Il mio piano di fuga di quella lontana estate 2009 è un buco nell’acqua. Ma la testa è dura, e a Parigi atterro due anni più tardi — 27 marzo 2011, volo di sola andata — meno ingenuo e in compagnia dellз miз ragazzз di allora. L’atterraggio è però brusco e la relazione non regge, si sgretola nel giro di pochi mesi. Iniziano così i miei anni universitari, una lunga notte di desideri disattesi e appetiti ululanti, in quella cartografia di pulsioni che si muovono sotterranee nei cunicoli del metrò, rispettandone orari e corrispondenze. Il Marais, che visto da lontano mi sembrava un paradiso terrestre, si rivela presto artificiale, monotono e borghese.

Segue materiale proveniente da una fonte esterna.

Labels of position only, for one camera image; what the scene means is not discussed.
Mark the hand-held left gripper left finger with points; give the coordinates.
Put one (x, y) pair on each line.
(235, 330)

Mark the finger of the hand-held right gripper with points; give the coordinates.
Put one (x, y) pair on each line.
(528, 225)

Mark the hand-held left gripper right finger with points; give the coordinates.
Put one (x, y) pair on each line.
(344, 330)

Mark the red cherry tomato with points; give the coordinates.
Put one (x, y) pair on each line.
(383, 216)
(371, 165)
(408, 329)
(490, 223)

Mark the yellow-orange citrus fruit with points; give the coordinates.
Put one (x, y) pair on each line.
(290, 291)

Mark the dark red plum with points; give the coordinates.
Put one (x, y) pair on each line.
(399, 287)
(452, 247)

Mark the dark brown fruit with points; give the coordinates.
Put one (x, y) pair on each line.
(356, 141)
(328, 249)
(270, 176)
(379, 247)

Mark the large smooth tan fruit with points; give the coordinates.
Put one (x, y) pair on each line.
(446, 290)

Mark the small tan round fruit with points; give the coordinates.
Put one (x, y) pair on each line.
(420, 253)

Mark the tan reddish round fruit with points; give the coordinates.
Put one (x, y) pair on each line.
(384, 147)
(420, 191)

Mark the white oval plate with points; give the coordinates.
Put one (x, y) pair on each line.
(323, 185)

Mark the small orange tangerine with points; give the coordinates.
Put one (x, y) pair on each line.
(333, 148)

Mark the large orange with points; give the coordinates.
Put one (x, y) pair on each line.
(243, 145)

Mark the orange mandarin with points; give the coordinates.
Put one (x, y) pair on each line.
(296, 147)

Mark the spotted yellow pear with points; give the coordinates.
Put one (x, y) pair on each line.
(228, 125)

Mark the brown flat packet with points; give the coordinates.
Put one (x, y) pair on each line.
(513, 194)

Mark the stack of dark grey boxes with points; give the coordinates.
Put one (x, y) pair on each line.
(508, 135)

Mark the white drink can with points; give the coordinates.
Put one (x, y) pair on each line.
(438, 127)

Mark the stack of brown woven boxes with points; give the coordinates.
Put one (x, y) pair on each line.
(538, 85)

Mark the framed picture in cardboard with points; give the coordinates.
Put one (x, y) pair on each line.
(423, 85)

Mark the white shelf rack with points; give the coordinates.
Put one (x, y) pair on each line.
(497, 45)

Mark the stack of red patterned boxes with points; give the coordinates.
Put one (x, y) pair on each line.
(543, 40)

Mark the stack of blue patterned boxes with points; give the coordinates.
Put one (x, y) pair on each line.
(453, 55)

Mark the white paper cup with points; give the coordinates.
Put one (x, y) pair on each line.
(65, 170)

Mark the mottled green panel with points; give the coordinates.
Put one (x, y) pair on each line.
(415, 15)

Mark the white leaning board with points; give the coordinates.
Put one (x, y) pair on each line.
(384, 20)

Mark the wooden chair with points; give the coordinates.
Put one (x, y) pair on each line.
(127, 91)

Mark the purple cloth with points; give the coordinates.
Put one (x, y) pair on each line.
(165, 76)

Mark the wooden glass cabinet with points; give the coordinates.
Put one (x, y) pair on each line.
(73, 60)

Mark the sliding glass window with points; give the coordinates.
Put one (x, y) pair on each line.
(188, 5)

Con gli amici ci si va solo per farsi offrire da bere da abbienti ultracinquantenni in cambio di promesse sessuali che puntualmente disattendiamo, mentre la sete ci spinge a nord-est: Belleville, Ménilmontant, le Buttes-Chaumont.

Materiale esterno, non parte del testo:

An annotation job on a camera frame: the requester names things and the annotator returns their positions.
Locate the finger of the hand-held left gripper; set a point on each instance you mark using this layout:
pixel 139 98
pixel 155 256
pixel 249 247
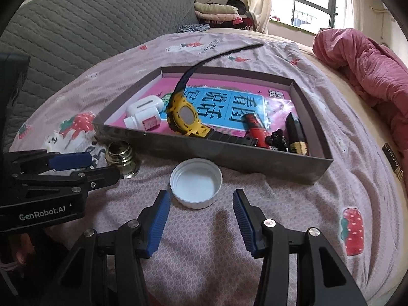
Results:
pixel 73 161
pixel 102 177

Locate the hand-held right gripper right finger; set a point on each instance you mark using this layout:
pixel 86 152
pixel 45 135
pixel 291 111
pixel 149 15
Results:
pixel 245 223

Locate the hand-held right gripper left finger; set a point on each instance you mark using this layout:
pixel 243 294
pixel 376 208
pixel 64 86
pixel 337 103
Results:
pixel 157 220

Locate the white plastic bottle cap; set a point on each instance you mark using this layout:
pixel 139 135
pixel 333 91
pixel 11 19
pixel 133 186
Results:
pixel 196 181

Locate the grey cardboard box tray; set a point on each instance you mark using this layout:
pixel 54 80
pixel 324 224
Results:
pixel 255 162

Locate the small white red-label bottle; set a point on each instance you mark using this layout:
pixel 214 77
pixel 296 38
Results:
pixel 140 122

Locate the white earbuds case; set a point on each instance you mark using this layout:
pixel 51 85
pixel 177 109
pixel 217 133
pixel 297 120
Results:
pixel 146 105

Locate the small black clip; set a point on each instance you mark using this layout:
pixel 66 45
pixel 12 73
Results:
pixel 277 140

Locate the red and black lighter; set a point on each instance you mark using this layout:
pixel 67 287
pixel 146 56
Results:
pixel 256 130

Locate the black and gold lipstick tube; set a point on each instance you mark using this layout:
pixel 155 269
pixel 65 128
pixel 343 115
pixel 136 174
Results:
pixel 295 130

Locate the person's left hand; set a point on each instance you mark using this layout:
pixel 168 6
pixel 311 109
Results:
pixel 22 248

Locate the pink strawberry printed bedsheet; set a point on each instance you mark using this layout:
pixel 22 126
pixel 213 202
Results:
pixel 334 197

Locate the pink and blue book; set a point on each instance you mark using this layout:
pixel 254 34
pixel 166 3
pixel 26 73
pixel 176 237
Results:
pixel 223 102

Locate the grey quilted headboard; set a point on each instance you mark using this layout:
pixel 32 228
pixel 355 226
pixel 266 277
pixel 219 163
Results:
pixel 79 22

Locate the beige mattress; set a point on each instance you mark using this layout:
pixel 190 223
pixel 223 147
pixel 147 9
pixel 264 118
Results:
pixel 360 118

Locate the black and gold mattress label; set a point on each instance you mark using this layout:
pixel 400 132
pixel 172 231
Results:
pixel 392 161

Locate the dark patterned cloth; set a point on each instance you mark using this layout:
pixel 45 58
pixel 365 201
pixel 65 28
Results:
pixel 193 28

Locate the pink duvet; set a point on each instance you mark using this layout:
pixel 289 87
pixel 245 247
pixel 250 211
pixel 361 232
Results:
pixel 366 63

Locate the stack of folded clothes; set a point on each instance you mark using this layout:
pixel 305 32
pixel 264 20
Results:
pixel 216 12

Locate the cream curtain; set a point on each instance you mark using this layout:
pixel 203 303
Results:
pixel 258 0
pixel 353 0

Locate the window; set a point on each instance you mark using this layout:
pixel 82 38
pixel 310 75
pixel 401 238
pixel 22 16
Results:
pixel 306 0

Da quegli anni riaffiorano: le ciliegie nel letto di N. a Hoche, l’indomani della mia prima fête de la musique; la furia e le agghiaccianti magliette rosa-azzurre della Manif pour tous al Trocadéro; la nube di fumo durante le cene tra amici a casa di R., più invitatз che metri quadri, tre tonsilliti in due mesi; la folla arcobaleno in Place de la République quando il progetto di legge strenuamente difeso dall’allora ministra della giustizia Taubira viene approvato in via definitiva; le gambe che tremano per l’ubriachezza euforica mentre salgo la rue Jean-Pierre Timbaud per mano a E. e R., la mia prima relazione dispari; le sirene, l’angoscia e le linee telefoniche intasate di quel maledettissimo giovedì sera di novembre; una foto in bianco e nero: la mia mano sul petto di F., omaggio a Hervé Guilbert, nell’intimità clandestina della mia camera — lui fidanzato con una ragazza di cui non saprò mai il nome e in procinto di sposarsi; l’urlo potente, arrabbiato e festoso delle vie di Saint Denis in occasione del primo pride di banlieue. Le notifiche martellanti e i “slt”, “ça va”, “la forme?” covati poi fino all’amplesso o lasciati cadere come condensa tra manie e insicurezze sul pavimento in cotto del mio appartamento a pochi passi dal Sacré-Cœur.
A chi mi chiede cosa abbia significato per me vivere i miei vent’anni a Parigi, rispondo: la lezione più grande. Che i “per sempre” stanno bene solo nelle fiabe, che luoghi e persone non ci appartengono mai del tutto, e che a nostra volta non apparteniamo a nessuno e a nessun luogo. E che in ogni caso, il desiderio di appartenenza è sopravvalutato, e c’è una bellezza nel fluttuare, nel lasciarsi sorprendere quando la propria solitudine si scontra con quella di un altro essere umano o di una città-enigma, producendo esplosioni talvolta spaventose, talvolta strabilianti.